Barbara’s father, Eric Engel Cuckson, was a political refugee from World War II. He and his family arrived in Australia in 1949 and set up a zipper and machinery factory in St Marys, western Sydney.
But the factory was not just a factory. Eric Cuckson also provided social activities and housing for workers. He invited Gertrud Bodenwieser, who had also escaped the Holocaust, to found a school in his factory.
It was there, in her father’s factory, that Barbara learned to dance and began her teaching journey at just 14, when Gertrud passed away. When his father’s ill health forced him to sell the factory, the dance school needed a new home.
Rozelle is a hip suburb today but when Barbara started her school she was known to be popular. It was full of people who had emigrated from Greece and Malta as well as poor Australians.

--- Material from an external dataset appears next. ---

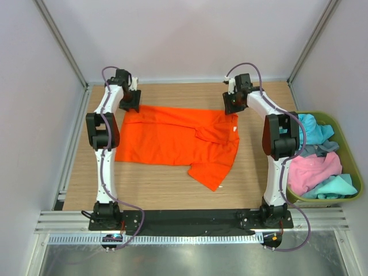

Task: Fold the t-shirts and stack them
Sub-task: Fold the tshirt

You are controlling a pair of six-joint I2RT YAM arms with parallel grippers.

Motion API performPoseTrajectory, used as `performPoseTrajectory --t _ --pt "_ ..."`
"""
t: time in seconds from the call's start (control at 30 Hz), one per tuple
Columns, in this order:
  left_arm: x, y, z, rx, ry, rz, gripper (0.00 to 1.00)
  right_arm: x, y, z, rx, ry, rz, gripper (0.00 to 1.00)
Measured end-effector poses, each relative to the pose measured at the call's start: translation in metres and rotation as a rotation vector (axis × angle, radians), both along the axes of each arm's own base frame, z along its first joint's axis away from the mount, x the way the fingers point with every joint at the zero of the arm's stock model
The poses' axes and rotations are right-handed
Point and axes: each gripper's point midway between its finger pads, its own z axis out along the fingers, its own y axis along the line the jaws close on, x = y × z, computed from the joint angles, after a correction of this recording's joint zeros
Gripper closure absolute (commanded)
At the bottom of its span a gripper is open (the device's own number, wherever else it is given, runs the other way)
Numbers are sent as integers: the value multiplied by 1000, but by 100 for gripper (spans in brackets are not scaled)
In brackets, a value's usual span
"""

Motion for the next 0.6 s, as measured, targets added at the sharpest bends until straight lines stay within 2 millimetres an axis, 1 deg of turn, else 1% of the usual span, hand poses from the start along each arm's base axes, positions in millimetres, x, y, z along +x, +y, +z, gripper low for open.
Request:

Coming from a refugee background herself, the region resonated with Barbara. âThey were the kind of people I came from, poor people with big aspirations and a lot of energy and hope, and that was what Rozelle looked like,â she told me.
From now on, the restrictions are lifted, and once again the pupils cross the doors of the school of visual arts of Rozelle.
âPeople always say that when they walk in the door, they feel like the outside world doesn’t exist and they leave all their problems behind. And that’s exactly what it is,â he tells me. she.
“How privileged I have been to be able to do this and to be part of the Rozelle community, for so long.”